Mas aquele que beber da água que Eu lhe der
nunca mais terá sede:
a água que Eu lhe der tornar-se-á nele uma nascente
que jorra para a vida eterna».
«Senhor, – suplicou a mulher – dá-me dessa água,
para que eu não sinta mais sede
e não tenha de vir aqui buscá-la».
Disse-lhe Jesus:
«Vai chamar o teu marido e volta aqui».
Respondeu-lhe a mulher:

«Não tenho marido».
Jesus replicou:
«Disseste bem que não tens marido,
pois tiveste cinco,
e aquele que tens agora não é teu marido.
Neste ponto falaste verdade».
Disse-lhe a mulher:
«Senhor, vejo que és profeta.
Os nossos antepassados adoraram neste monte,
e vos dizeis que é em Jerusalém que se deve adorar».

Disse-lhe Jesus:
«Mulher, acredita em Mim:
Vai chegar a hora
em que nem neste monte nem em Jerusalém adorareis o Pai.

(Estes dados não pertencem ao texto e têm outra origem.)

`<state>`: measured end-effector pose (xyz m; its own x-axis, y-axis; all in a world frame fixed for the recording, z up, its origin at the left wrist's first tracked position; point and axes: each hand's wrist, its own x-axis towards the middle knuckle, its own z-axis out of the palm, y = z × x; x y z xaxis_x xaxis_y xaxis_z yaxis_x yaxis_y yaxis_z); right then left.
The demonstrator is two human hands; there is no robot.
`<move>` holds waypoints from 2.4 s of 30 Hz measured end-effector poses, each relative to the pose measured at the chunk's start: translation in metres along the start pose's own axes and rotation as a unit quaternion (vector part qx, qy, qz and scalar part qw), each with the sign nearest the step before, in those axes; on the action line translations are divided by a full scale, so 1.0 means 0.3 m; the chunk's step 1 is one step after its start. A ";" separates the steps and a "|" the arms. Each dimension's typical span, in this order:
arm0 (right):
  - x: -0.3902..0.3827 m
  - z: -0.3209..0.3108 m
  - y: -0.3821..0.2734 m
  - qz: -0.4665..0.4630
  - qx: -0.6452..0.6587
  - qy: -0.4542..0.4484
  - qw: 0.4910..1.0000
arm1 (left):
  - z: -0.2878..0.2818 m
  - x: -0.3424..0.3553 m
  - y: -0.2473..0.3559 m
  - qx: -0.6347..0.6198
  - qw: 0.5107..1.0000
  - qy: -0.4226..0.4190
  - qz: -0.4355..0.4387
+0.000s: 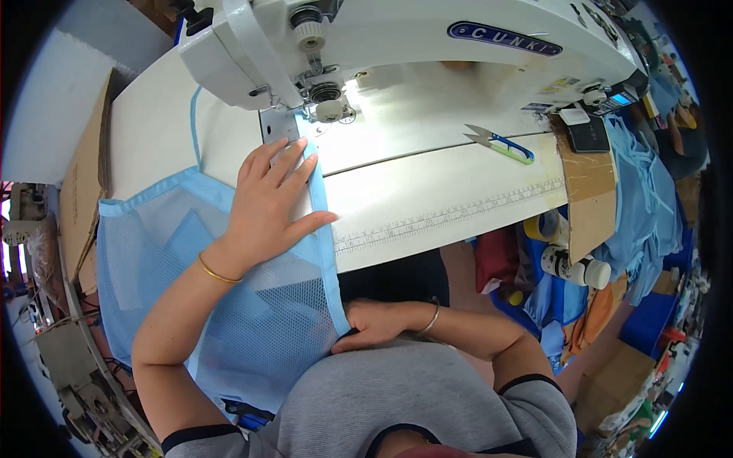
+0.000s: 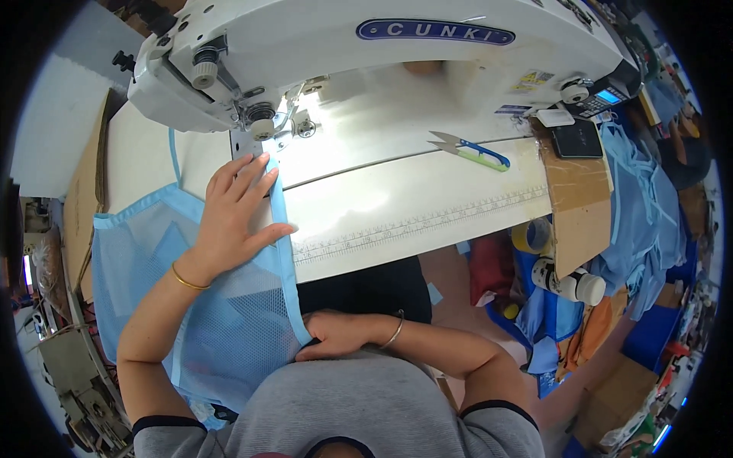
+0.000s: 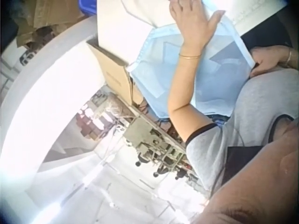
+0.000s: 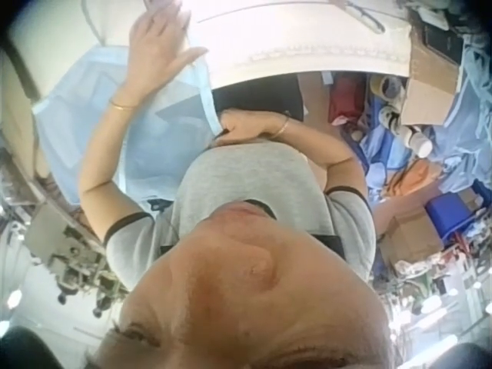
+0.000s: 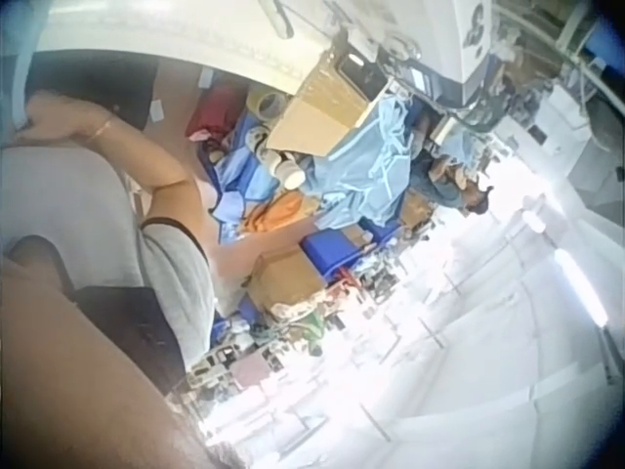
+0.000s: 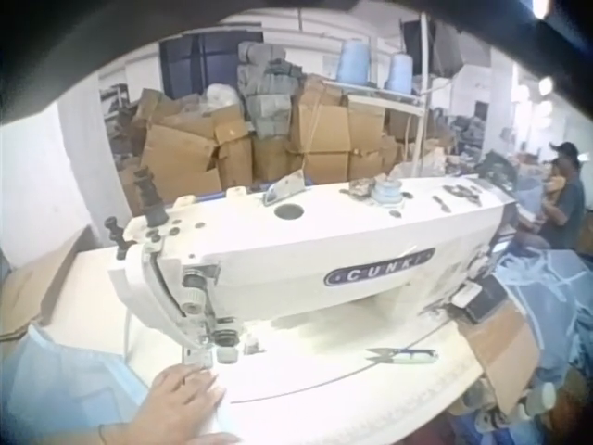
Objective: Sewing the edges and straps of a blue mesh bag using an industrial sewing machine.
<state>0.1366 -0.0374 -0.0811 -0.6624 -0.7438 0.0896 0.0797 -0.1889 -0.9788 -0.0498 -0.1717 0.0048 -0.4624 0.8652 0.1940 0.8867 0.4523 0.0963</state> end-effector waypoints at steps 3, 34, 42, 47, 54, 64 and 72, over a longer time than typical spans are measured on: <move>0.016 -0.016 -0.001 -0.007 -0.036 -0.015 0.999 | 0.003 0.002 -0.003 0.000 1.000 -0.003 -0.003; 0.006 -0.075 -0.036 -0.016 -0.249 -0.030 0.968 | -0.021 -0.107 0.104 -0.078 0.997 -0.010 0.016; -0.001 -0.050 -0.058 -0.028 0.023 -0.011 0.999 | -0.055 -0.069 0.101 -0.060 0.998 -0.027 0.017; 0.002 -0.072 -0.094 0.008 0.058 0.005 0.998 | -0.046 -0.058 0.083 -0.063 0.997 -0.039 0.008; 0.007 -0.102 -0.141 0.026 0.059 0.037 0.997 | -0.028 -0.026 0.044 -0.045 0.998 -0.039 0.004; 0.032 -0.111 -0.196 0.049 0.095 0.085 0.991 | -0.011 0.029 -0.011 -0.023 0.999 -0.032 -0.014; 0.055 -0.092 -0.197 0.063 0.195 0.147 0.968 | -0.067 0.020 -0.058 -0.061 0.996 -0.052 -0.028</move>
<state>0.1005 -0.0208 -0.0269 -0.8079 -0.5730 -0.1378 0.4100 -0.3784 -0.8299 -0.0680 -0.1787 0.0238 -0.5033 0.8601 0.0831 0.8507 0.4763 0.2226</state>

Vós adorais o que não conheceis;
nós adoramos o que conhecemos,
porque a salvação vem dos Judeus.
Mas vai chegar a hora – e já́ chegou –
em que os verdadeiros adoradores
hão-de adorar o Pai em espírito e verdade,
pois são esses os adoradores que o Pai deseja.
Deus é espírito,
e os seus adoradores devem adorá-l’O em espírito e verdade».

Disse-Lhe a mulher:
«Eu sei que há-de vir o Messias,
isto é, Aquele que chamam Cristo.

Quando vier, há-de anunciar-nos todas as coisas».

Respondeu-lhe Jesus:
«Sou Eu, que estou a falar contigo».
Nisto, chegaram os discípulos
e ficaram admirados por Ele estar a falar com aquela mulher,

mas nenhum deles Lhe perguntou:
«Que pretendes?», ou então: «Porque falas com ela?».
A mulher deixou a bilha, correu à cidade e falou a todos:

«Vinde ver um homem que me disse tudo o que eu fiz.
Não será Ele o Messias?».
Eles saíram da cidade e vieram ter com Jesus.
Entretanto, os discípulos insistiam com Ele, dizendo:
«Mestre, come».
Mas Ele respondeu-lhes:
«Eu tenho um alimento para comer que vós não conheceis».

Os discípulos perguntavam uns aos outros:
«Porventura alguém Lhe trouxe de comer?».
Disse-lhes Jesus:
«O meu alimento é fazer a vontade d’Aquele

que Me enviou
e realizar a sua obra.
Não dizeis vós que dentro de quatro meses
chegará o tempo da colheita?
Pois bem, Eu digo-vos:
Erguei os olhos e vede os campos,
que já estão loiros para a ceifa.
Já́ o ceifeiro recebe o salário
e recolhe o fruto para a vida eterna
e, deste modo, se alegra o semeador juntamente com o ceifeiro.

Nisto se verifica o ditado:
‘Um é o que semeia e outro o que ceifa’.
Eu mandei-vos ceifar o que não trabalhastes.
Outros trabalharam e vós aproveitais-vos do seu trabalho».

Muitos samaritanos daquela cidade acreditaram em Jesus,
por causa da palavra da mulher, que testemunhava:
«Ele disse-me tudo o que eu fiz».
Por isso os samaritanos, quando vieram ao encontro de Jesus,

pediram-Lhe que ficasse com eles.
E ficou lá́ dois dias.

Ao ouvi-l’O, muitos acreditaram e diziam à mulher:

«Já́ não é por causa das tuas palavras que acreditamos.

Nós próprios ouvimos
e sabemos que Ele é realmente o Salvador do mundo».